#### Given data

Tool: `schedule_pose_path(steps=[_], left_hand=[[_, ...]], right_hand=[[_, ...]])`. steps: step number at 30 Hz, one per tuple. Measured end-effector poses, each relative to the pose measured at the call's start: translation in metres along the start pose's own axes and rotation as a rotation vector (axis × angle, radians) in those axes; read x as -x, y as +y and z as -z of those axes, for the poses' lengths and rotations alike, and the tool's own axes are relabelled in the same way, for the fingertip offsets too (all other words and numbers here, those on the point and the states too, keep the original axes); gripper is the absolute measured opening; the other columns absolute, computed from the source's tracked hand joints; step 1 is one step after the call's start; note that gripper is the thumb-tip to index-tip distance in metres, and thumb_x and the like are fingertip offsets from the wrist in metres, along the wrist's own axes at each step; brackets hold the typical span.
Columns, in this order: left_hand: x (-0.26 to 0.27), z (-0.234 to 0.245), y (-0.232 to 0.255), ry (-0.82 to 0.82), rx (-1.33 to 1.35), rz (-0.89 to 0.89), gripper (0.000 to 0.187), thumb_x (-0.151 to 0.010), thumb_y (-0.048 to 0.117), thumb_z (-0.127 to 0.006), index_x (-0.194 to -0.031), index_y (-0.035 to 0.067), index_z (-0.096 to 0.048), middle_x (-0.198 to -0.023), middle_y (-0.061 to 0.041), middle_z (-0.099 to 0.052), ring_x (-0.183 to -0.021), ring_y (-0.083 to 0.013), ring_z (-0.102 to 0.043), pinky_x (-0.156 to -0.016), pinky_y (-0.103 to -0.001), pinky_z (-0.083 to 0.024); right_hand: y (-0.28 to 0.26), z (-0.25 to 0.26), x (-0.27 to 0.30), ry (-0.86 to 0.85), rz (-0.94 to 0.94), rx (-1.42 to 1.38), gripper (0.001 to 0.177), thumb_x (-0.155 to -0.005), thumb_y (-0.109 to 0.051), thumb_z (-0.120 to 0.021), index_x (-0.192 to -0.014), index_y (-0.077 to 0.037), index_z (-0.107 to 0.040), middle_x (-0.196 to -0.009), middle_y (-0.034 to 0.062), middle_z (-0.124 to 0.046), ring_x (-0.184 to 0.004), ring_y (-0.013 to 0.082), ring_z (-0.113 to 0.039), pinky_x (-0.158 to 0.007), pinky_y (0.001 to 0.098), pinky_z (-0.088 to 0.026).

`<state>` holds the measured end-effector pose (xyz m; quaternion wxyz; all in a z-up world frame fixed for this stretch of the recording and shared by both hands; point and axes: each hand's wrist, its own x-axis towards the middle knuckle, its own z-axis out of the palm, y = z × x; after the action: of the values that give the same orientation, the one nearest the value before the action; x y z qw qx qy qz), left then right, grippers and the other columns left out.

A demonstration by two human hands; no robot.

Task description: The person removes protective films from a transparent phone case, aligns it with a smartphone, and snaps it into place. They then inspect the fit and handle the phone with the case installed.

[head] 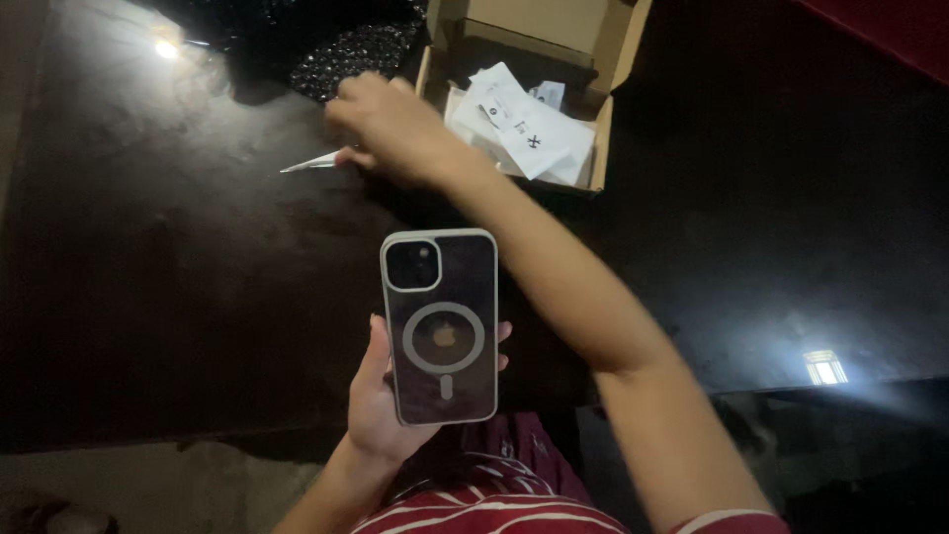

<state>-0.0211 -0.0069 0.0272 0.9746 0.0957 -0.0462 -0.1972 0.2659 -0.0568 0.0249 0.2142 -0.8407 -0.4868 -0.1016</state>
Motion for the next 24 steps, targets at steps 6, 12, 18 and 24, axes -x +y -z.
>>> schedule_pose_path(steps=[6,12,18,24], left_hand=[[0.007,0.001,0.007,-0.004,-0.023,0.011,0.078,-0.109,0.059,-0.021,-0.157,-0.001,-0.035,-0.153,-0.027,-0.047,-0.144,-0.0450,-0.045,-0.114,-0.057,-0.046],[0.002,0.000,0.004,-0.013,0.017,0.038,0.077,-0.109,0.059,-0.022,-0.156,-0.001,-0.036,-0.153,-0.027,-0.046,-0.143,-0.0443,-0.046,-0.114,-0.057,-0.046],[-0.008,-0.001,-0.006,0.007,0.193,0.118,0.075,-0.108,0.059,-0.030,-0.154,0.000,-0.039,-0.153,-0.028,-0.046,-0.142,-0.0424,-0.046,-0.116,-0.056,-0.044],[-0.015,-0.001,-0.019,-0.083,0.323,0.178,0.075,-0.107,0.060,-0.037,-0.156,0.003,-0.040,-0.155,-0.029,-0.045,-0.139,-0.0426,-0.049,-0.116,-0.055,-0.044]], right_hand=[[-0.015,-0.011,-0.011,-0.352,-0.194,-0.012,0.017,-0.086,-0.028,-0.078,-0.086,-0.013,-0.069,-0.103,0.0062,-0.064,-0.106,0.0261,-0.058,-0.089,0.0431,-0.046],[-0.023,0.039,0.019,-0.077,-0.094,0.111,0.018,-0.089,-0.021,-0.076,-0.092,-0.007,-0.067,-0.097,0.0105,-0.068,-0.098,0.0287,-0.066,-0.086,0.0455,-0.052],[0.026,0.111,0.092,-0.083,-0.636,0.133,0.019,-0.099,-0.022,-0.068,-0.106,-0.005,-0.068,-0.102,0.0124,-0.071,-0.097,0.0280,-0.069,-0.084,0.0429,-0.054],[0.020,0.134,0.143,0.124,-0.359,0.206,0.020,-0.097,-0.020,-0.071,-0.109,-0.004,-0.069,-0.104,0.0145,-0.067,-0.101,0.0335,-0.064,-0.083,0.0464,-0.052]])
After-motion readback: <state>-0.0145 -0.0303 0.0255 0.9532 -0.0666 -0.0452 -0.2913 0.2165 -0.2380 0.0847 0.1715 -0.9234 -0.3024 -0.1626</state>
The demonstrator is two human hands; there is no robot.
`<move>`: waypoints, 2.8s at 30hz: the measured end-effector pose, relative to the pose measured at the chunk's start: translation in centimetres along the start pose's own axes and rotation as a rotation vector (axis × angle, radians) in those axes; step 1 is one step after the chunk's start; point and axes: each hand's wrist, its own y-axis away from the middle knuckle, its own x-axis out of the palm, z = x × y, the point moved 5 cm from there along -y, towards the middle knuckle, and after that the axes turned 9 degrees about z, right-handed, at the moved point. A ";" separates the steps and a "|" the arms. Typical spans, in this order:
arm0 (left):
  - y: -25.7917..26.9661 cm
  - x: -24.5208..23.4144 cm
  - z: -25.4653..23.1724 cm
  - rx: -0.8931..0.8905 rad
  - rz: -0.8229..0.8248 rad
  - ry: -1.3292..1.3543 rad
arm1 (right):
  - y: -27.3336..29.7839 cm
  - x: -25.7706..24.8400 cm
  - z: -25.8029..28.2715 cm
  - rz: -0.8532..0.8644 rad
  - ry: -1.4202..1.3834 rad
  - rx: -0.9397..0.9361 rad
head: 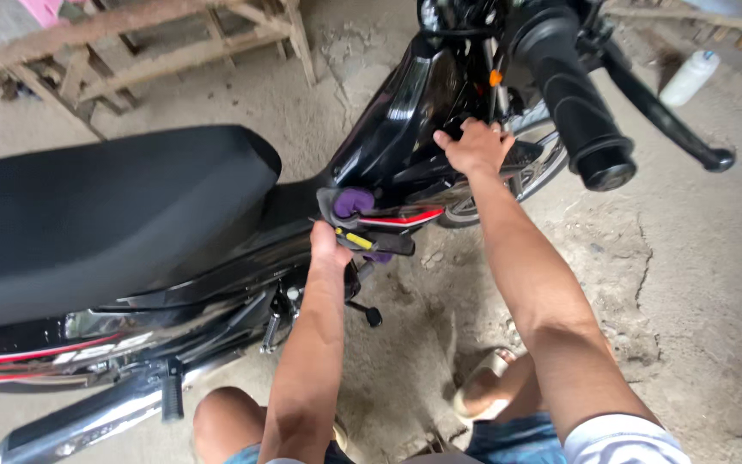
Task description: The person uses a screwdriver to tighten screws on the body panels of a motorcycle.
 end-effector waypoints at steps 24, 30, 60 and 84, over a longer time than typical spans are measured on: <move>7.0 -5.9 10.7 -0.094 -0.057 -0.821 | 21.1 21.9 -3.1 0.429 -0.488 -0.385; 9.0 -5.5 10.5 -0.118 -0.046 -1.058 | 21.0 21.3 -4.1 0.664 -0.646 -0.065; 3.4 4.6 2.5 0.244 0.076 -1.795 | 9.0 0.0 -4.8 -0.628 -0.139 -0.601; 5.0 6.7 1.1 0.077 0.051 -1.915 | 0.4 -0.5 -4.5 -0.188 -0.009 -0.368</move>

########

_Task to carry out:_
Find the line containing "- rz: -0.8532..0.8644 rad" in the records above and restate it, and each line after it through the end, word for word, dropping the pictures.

_Answer for the task:_
  - rz: -0.8532..0.8644 rad
  - ry: -1.4202..1.3834 rad
  - rx: -0.9397..0.9361 rad
head: 
Task description: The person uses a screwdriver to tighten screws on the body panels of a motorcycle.
 end-effector waypoints at steps 24, 30, 60 and 84, over a longer time than typical spans are measured on: <move>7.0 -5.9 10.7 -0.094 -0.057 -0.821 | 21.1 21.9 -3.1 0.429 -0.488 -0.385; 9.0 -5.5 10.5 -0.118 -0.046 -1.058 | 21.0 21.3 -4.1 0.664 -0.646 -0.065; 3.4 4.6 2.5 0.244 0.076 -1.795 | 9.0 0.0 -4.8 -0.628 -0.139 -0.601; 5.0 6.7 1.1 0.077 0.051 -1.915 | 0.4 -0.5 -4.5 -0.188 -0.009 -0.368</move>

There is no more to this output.